Al Khathaami Ali M, Aloraini Haya, Almudlej S, Al Issa Haifa, Elshammaa Nourhan, Alsolamy Sami
King Abdulaziz Medical City, National Guard Health Affairs, Riyadh, Saudi Arabia.
College of Medicine, King Saud Bin Abdul Aziz University for Health Sciences, Riyadh, Saudi Arabia.
Neurol Res Int. 2018 Oct 1;2018:3050278. doi: 10.1155/2018/3050278. eCollection 2018.
Tissue plasminogen activator (t-PA) within 4.5 hours from onset improves outcome in patients with ischemic stroke and has been recommended by several international guidelines. Since its approval in 1996, the debate among emergency physicians continues particularly around the result interpretation of the first positive randomized controlled trial, the National Institute of Neurological Disorders and Stroke (NINDS) clinical trial. This lack of consensus might negatively affect the delivery of effective stroke care. Here we aimed to assess the knowledge and attitude of Saudi emergency physicians toward t-PA use within 4.5 hours of onset in acute ischemic stroke.
A web-based, self-administered, locally designed questionnaire was sent to all emergency physicians practicing in the city of Riyadh from January to September 2017.
Out of 450 emergency physicians, 122 from ten hospitals in Riyadh participated in the survey, with a 27% response rate. The majority of participants were men (78%), and their mean age was 40 ± 8 years. Half of the participants were board certified, and 36% were consultants. Half of the participants consider the evidence for t-PA use in stroke within 4.5 hours of stroke onset to be controversial, and 41% recommend against its use due to lack of proven efficacy (37%), the risk of hemorrhagic complications (35%), lack of stroke expertise (21%), and medicolegal liability (9%). Nearly half were willing to administer IV t-PA for ischemic stroke in collaboration with remote stroke neurology consultation if telestroke is implemented.
Our study detected inadequate knowledge and a negative attitude among Saudi emergency physicians toward t-PA use in acute stroke. This might negatively impact patient outcome. Therefore, we recommend developing urgent strategies to improve emergency physicians' knowledge, attitudes, and beliefs in the management of acute stroke.
发病4.5小时内使用组织型纤溶酶原激活剂(t-PA)可改善缺血性中风患者的预后,已被多项国际指南推荐。自1996年获批以来,急诊医生之间的争论仍在继续,尤其是围绕首个阳性随机对照试验——美国国立神经疾病与中风研究所(NINDS)临床试验的结果解读。这种缺乏共识的情况可能会对有效的中风治疗产生负面影响。在此,我们旨在评估沙特急诊医生对急性缺血性中风发病4.5小时内使用t-PA的知识和态度。

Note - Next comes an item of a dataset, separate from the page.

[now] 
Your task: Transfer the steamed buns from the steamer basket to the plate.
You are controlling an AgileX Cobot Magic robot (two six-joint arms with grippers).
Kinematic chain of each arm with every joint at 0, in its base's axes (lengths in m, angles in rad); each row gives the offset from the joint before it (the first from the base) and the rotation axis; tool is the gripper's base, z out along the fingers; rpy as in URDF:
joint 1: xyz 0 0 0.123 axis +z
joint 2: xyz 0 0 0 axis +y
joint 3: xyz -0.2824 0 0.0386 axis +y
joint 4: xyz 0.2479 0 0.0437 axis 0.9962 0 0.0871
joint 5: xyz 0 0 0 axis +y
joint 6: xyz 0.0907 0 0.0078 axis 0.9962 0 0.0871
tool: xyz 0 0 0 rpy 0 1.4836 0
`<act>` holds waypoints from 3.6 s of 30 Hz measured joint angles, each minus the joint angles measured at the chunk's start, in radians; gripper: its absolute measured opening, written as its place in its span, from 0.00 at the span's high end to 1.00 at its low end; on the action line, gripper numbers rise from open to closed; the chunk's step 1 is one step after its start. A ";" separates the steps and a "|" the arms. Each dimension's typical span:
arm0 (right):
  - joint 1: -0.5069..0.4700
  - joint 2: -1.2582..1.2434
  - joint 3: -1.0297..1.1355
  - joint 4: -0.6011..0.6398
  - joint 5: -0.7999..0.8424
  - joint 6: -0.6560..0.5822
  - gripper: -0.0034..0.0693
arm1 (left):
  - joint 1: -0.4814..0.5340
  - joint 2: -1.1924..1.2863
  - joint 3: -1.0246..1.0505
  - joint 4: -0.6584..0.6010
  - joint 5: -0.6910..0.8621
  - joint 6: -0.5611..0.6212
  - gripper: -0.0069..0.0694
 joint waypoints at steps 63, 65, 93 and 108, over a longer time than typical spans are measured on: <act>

2017年1月至9月,向利雅得市所有执业的急诊医生发送了一份基于网络的、自行填写的本地设计问卷。
在450名急诊医生中,利雅得10家医院的122名医生参与了调查,回复率为27%。大多数参与者为男性(78%),平均年龄为40±8岁。一半的参与者获得了专科医师资格认证,36%为顾问医生。一半的参与者认为中风发病4.5小时内使用t-PA的证据存在争议,41%因缺乏已证实的疗效(37%)、出血并发症风险(35%)、缺乏中风专业知识(21%)和医疗法律责任(9%)而建议不使用。如果实施远程中风神经学咨询,近一半的人愿意与远程中风神经学专家合作,为缺血性中风患者静脉注射t-PA。
我们的研究发现沙特急诊医生对急性中风使用t-PA的知识不足且态度消极。这可能会对患者的预后产生负面影响。因此,我们建议制定紧急策略,以提高急诊医生在急性中风管理方面的知识、态度和信念。